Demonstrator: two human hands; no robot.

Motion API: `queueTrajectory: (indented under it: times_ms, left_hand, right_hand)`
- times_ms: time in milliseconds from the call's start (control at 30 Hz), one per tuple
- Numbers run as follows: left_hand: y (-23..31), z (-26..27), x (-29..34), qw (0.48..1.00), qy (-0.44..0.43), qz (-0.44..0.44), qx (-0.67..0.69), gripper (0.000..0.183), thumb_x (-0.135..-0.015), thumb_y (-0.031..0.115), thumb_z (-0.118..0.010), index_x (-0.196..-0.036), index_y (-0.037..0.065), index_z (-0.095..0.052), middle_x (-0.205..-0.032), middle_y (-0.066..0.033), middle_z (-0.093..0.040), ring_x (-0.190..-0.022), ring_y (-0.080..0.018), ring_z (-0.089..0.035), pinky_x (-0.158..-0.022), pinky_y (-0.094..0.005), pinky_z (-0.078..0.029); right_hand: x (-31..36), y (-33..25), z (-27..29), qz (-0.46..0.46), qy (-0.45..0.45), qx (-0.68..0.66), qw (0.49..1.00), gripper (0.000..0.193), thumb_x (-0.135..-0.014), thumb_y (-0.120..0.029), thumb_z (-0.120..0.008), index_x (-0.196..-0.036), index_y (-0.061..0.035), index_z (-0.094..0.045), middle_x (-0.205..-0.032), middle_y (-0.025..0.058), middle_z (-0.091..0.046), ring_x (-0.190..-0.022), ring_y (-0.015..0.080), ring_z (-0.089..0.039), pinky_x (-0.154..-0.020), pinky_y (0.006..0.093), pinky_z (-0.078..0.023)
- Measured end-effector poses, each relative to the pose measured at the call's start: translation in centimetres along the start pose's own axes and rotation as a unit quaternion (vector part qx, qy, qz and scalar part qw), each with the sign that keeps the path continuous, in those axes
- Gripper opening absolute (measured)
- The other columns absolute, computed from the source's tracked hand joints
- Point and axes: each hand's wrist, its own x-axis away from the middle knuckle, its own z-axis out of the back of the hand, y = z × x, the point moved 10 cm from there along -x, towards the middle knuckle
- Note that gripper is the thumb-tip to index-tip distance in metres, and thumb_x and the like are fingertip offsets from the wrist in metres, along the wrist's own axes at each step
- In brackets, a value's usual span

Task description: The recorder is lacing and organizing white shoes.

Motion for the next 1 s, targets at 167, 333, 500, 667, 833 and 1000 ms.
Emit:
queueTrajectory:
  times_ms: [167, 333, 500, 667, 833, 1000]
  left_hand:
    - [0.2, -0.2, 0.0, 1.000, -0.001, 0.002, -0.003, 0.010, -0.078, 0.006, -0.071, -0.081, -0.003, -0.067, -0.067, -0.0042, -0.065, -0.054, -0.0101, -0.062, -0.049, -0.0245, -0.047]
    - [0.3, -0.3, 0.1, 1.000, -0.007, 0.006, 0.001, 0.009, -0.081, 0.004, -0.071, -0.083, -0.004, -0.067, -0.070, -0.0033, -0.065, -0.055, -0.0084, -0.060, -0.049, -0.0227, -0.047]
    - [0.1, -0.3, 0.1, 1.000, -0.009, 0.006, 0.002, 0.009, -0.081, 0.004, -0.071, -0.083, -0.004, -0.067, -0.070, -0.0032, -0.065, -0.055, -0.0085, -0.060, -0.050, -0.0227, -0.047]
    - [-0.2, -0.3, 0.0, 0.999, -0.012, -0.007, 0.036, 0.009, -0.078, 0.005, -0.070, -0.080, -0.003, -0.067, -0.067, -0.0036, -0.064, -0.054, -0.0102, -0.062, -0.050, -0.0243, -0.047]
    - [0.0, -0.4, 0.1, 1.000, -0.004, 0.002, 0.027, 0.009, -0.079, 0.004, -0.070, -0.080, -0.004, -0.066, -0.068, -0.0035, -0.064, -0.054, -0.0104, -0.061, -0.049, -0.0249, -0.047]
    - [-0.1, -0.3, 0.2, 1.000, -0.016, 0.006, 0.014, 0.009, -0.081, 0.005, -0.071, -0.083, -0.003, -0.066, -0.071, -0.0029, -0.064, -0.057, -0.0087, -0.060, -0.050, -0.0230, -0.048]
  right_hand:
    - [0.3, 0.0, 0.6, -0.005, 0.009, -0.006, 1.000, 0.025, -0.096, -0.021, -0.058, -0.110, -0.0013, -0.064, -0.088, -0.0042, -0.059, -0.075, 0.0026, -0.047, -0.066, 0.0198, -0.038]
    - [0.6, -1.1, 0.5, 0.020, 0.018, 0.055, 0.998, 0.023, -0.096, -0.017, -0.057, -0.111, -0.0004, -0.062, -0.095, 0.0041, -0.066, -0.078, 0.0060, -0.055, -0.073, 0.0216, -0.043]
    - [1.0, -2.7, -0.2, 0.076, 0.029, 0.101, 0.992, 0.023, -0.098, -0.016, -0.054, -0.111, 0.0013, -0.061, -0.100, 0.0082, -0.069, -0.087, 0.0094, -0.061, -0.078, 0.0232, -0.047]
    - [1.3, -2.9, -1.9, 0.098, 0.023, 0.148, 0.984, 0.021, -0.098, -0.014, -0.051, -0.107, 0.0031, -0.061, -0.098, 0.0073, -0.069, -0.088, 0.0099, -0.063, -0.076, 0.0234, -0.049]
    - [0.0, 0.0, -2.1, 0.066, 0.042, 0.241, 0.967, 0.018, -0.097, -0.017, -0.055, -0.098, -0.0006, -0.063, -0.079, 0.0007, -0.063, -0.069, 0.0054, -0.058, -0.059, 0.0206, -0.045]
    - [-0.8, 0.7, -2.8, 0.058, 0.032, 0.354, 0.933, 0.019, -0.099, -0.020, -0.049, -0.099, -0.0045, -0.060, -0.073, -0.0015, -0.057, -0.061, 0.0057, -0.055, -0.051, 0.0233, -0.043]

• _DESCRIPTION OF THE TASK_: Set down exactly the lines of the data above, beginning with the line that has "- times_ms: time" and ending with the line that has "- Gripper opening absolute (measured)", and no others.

• _SOLUTION FOR THIS PROBLEM_:
- times_ms: time in milliseconds from the call's start (control at 30 Hz), one per tuple
- Numbers run as follows: left_hand: y (-23..31), z (-26..27), x (-29..34), qw (0.48..1.00), qy (-0.44..0.43), qz (-0.44..0.44), qx (-0.67..0.69), gripper (0.000..0.183), thumb_x (-0.135..-0.015), thumb_y (-0.031..0.115), thumb_z (-0.118..0.010), index_x (-0.196..-0.036), index_y (-0.037..0.065), index_z (-0.095..0.052), middle_x (-0.205..-0.032), middle_y (-0.066..0.033), middle_z (-0.093..0.040), ring_x (-0.190..-0.022), ring_y (-0.080..0.018), ring_z (-0.089..0.035), pinky_x (-0.158..-0.022), pinky_y (-0.094..0.005), pinky_z (-0.078..0.029); right_hand: x (-31..36), y (-33..25), z (-27..29), qz (-0.46..0.46), qy (-0.45..0.45), qx (-0.68..0.66), qw (0.49..1.00), gripper (0.000..0.193), thumb_x (-0.135..-0.014), thumb_y (-0.120..0.029), thumb_z (-0.120..0.008), index_x (-0.196..-0.036), index_y (-0.061..0.035), index_z (-0.094..0.045), middle_x (-0.205..-0.032), middle_y (-0.025..0.058), middle_z (-0.091..0.046), ring_x (-0.190..-0.022), ring_y (-0.015..0.080), ring_z (-0.089..0.039), pinky_x (-0.154..-0.020), pinky_y (0.006..0.093), pinky_z (-0.078..0.023)
- Measured end-effector poses, each relative to the pose measured at the call's start: translation in centimetres along the start pose's own axes and rotation as a unit quaternion (vector part qx, qy, qz and scalar part qw), each with the sign that keeps the path continuous, in those axes
- Gripper opening absolute (measured)

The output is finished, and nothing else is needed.